A Sampler of Greek Wines – excellent bottles from the Aegean

It's really cold in Colorado tonight, so the Voyager feels the need to do a post on some sun-splashed wines, just to remind us all that eventually, warmer weather will return.  And if you want a splash of sun, where better to go than to the wines of the Aegean Sea?
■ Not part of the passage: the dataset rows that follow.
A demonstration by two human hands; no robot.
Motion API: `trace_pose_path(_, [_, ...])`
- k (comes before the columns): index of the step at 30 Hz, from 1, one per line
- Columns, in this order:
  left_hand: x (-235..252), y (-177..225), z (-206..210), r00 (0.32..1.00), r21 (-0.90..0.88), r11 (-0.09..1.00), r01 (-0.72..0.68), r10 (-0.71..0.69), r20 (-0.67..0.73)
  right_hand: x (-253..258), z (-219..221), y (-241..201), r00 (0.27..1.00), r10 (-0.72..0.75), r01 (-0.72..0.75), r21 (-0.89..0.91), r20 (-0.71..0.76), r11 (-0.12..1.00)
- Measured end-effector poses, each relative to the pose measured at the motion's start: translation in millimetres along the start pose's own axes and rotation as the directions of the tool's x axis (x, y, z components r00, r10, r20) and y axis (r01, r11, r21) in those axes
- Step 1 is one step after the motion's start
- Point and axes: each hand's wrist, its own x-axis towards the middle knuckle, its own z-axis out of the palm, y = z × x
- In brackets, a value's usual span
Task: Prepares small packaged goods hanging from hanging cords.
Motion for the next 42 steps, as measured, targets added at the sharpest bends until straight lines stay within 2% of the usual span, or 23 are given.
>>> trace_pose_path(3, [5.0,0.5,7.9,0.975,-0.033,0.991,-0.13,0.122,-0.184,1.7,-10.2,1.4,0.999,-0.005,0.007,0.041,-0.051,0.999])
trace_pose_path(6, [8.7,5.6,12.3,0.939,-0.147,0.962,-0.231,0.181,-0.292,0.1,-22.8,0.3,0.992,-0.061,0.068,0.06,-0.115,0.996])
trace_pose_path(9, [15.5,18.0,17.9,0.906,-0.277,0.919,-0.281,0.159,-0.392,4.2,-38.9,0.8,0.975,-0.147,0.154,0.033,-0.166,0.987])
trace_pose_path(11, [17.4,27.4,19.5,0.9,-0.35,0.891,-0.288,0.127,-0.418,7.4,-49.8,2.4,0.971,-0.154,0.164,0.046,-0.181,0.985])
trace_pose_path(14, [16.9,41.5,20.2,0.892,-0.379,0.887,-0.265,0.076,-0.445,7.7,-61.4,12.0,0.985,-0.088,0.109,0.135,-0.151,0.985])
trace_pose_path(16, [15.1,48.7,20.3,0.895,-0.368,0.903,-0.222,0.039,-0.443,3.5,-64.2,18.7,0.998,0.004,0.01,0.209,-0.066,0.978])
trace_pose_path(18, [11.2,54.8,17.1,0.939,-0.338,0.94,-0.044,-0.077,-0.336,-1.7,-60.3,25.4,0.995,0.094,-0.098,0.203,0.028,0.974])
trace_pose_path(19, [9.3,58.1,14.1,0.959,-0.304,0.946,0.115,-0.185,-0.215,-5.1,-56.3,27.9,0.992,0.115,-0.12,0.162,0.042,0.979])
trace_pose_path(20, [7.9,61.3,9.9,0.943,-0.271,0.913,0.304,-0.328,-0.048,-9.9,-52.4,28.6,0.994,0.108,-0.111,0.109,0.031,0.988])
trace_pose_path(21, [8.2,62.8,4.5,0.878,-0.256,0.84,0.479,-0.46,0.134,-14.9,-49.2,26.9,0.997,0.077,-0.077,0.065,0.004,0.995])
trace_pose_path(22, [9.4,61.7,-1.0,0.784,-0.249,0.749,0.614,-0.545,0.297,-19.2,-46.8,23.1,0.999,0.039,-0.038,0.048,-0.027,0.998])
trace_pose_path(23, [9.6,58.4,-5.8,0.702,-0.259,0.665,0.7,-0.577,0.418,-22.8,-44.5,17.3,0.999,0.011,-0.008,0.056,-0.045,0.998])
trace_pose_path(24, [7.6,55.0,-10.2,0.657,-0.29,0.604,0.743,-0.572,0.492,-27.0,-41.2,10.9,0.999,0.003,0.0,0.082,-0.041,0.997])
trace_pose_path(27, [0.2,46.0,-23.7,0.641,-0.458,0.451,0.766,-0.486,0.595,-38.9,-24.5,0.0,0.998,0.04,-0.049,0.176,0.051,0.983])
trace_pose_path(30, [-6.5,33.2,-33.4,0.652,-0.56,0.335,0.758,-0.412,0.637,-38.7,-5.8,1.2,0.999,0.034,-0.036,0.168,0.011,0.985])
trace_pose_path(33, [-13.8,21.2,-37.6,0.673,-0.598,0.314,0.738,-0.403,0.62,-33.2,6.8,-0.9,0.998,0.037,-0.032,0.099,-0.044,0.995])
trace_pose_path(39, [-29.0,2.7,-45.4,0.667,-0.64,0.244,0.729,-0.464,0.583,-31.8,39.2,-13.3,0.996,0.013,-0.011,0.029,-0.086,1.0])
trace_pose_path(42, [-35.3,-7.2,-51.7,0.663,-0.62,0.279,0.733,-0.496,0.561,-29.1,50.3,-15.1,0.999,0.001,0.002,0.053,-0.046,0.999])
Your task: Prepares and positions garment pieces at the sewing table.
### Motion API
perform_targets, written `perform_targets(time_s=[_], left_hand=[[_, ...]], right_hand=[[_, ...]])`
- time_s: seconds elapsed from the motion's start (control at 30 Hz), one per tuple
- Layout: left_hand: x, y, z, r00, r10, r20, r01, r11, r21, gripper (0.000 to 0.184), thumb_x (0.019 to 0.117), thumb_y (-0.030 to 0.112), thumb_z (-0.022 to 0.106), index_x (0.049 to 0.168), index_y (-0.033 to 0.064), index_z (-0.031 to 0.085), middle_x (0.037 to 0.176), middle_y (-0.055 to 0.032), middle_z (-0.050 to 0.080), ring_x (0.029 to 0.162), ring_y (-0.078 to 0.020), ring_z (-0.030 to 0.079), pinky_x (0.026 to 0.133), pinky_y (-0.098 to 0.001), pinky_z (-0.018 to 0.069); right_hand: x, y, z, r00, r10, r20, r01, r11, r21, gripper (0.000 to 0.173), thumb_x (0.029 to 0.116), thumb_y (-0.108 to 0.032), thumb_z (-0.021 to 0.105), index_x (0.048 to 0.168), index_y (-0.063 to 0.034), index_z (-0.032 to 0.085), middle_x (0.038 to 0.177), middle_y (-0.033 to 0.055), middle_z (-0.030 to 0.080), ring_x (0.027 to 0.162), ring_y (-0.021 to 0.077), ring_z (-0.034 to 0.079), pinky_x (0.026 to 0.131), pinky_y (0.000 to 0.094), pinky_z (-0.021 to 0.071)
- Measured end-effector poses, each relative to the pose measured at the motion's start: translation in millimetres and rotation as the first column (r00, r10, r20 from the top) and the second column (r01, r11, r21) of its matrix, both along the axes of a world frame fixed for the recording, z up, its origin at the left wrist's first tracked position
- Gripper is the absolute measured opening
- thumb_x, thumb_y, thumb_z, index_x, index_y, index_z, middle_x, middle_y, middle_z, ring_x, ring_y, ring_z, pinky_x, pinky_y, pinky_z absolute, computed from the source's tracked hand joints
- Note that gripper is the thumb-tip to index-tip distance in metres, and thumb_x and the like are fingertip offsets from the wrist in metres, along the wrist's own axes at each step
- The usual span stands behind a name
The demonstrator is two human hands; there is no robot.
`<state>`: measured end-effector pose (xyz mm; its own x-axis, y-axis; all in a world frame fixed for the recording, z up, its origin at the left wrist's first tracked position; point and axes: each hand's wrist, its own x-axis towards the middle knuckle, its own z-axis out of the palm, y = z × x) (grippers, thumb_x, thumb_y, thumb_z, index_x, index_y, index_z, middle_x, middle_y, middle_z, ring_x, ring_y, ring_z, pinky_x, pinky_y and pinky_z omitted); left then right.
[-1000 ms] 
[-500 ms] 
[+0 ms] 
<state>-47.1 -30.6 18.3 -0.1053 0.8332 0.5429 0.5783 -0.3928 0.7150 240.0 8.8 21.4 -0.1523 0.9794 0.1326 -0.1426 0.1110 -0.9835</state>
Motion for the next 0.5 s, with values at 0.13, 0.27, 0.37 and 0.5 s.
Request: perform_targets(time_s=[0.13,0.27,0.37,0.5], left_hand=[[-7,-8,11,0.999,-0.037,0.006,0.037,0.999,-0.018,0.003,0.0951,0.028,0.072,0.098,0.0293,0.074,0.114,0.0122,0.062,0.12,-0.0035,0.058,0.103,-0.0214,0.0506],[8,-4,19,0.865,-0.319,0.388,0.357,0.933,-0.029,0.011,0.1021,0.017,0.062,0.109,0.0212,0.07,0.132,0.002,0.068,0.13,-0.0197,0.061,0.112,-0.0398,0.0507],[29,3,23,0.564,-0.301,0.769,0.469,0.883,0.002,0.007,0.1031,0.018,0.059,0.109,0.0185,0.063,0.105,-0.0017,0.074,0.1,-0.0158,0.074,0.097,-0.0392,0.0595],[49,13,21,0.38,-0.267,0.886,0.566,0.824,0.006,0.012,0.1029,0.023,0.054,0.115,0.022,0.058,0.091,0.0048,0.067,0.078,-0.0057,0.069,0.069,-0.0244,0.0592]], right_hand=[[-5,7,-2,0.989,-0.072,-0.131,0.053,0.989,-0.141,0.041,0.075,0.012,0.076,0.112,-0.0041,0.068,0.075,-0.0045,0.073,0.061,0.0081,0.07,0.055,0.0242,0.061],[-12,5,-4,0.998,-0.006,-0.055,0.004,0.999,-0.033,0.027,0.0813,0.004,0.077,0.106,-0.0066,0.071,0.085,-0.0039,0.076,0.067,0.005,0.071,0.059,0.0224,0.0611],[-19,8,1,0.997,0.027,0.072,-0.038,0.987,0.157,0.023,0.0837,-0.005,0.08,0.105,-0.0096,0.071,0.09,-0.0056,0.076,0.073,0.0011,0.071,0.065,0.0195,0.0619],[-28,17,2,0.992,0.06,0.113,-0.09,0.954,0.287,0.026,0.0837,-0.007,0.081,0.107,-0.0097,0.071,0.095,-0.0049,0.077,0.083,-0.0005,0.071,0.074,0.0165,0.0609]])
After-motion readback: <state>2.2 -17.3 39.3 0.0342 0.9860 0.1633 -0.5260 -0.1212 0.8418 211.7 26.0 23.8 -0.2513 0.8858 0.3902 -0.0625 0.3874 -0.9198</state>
So many countries in Europe have undergone vinous revolutions in the last 20-30 years – Italy, southern France, dry German wines, Spain – that sometimes Greece has been ignored.  Greek wines don’t often make their way onto the shelves of wine merchants here in the Rocky Mountains, but based on the evidence presented by those wines I could find, Greece deserves more recognition.  The Voyager looked at three wines; one white from Santorini, and two reds – one from Naoussa, and one from Nemea.  Two of the three were truly excellent, and the third was a well-made wine that simply didn’t fit my palate.  If you can find these wines, do yourself a favor; take home a bottle and pop the cork, preferably with some Greek food. 
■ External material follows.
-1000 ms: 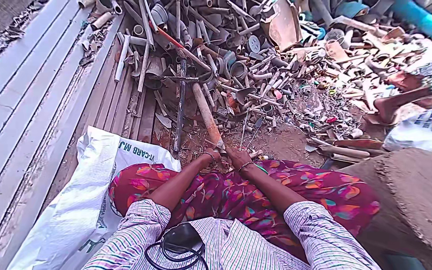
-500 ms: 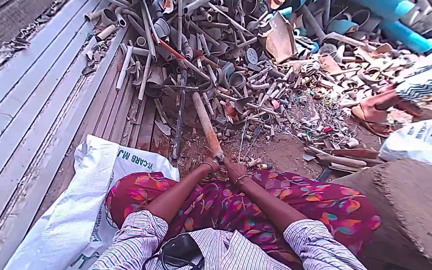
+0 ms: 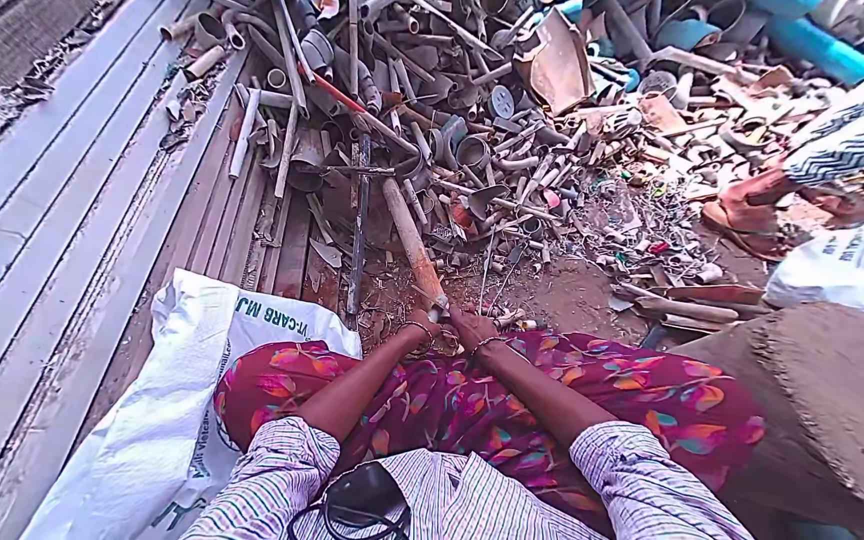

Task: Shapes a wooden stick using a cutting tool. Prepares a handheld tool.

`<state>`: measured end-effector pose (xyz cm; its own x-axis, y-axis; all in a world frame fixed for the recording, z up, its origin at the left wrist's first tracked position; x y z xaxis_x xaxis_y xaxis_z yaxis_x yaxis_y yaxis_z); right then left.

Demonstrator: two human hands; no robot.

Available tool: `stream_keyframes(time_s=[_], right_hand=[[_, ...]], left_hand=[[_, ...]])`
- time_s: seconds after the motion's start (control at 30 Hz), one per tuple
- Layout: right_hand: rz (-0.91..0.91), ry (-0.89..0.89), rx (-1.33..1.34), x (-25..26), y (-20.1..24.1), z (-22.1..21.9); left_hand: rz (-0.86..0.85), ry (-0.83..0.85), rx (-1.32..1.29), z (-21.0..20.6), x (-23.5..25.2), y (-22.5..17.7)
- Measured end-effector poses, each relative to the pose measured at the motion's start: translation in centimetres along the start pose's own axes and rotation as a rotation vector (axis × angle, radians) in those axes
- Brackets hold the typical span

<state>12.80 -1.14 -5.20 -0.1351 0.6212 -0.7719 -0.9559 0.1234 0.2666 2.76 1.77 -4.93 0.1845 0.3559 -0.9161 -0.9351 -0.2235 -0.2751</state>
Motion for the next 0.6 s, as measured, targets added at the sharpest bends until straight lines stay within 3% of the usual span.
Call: stream_keyframes(time_s=[0.6], right_hand=[[0.006,0.009,-0.006,-0.6,0.4,-0.4]], left_hand=[[0.0,-0.025,0.052,0.2,-0.4,-0.3]])
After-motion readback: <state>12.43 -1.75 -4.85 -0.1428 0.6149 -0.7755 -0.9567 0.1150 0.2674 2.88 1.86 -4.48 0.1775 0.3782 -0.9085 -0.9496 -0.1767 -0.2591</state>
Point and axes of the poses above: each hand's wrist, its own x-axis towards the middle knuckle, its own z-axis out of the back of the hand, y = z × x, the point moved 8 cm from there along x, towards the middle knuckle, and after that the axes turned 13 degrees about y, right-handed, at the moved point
A white that could take the world by storm
2013 Domaine Sigalas Santorini Assyrtiko (Santorini, Greece):  Medium yellow-gold.  New-mown hay and a salt-water breeze on the nose, with a bit of melon as well.  There is a seamless quality to the palate that makes it hard to break down into its individual components; suffice it to say that there are delicate citrus flavors, combined with a taste of pure sunshine that is simply delicious.  Underneath all that sun, however, there are also hints of minerality, both in terms of aroma and flavor.  Still deeper, there’s the faintest wisp of smokiness.  Excellent with roast chicken, but I’ll bet this would pair well with seafood or vegetable dishes as well.  Lovely purity and balance.  Hugh Johnson, the noted English wine critic, says that Assyrtiko “could conquer the world…”  If a wine two-thirds as good as this could be made on a larger scale, there’s no doubt that Johnson would be on target.  Of course, like many great varietals, Assyrtiko thrives under particular conditions – in this case, volcanic soil, with a combination of heat and strong ocean winds, and low-lying, bush-trained vineyards.  I’ll confess that part of me hopes that Assyrtiko will remain a treasure known only to the cognoscenti.  I’ve always wanted to visit Santorini; this wine makes me feel as if I’ve already been there.  Gorgeous!  **** ½


a fruit-forward red from the Nemea region
2011 Skouras Saint George (Nemea, Greece):  Medium garnet.  Blueberry, plum and beefy aromas.  Redcurrant scents as the wine airs, which carry over to the palate – sweet fruits emerge as it opened out.  Still later, there was a steely trace on the nose; although that’s a word one sees more frequently in reference to white wines, it nonetheless applies here.  Pleasant enough, but a bit jammy for my taste.  American palates attuned to fruit-forward wines from California and Australia will like this.  Nothing wrong here at all, just not a style that suits my taste.  **1/2 - ***


Is Xinomavro the most elegant red grape in Greece?  This wine provides some sound evidence...
2009 Boutari Naoussa (Naoussa, Greece):  Pale ruby, with a mature brown rim.  Fascinating on the nose, with scents of roses, violets, sour cherries, nuttiness, and an intriguing aroma of pine needles on the forest floor; leather and milk chocolate emerge later.  Nice texture, with sour cherries most prominent on the palate.  Made from the Xinomavro grape, indigenous to Greece, this is a distinctive wine that some critics compare to Nebbiolo, and others to Pinot Noir.  Both comparisons are valid, but there’s also something unique here – that pine needle quality that I’ve only encountered a few times, plus a tiny hint of basil way underneath.  Long on elegance, this wine definitely merits greater attention from those who value grace and complexity.  ***1/2 - ****

In short, keep an eye out for Greek wines; there may be another vinous revolution afoot.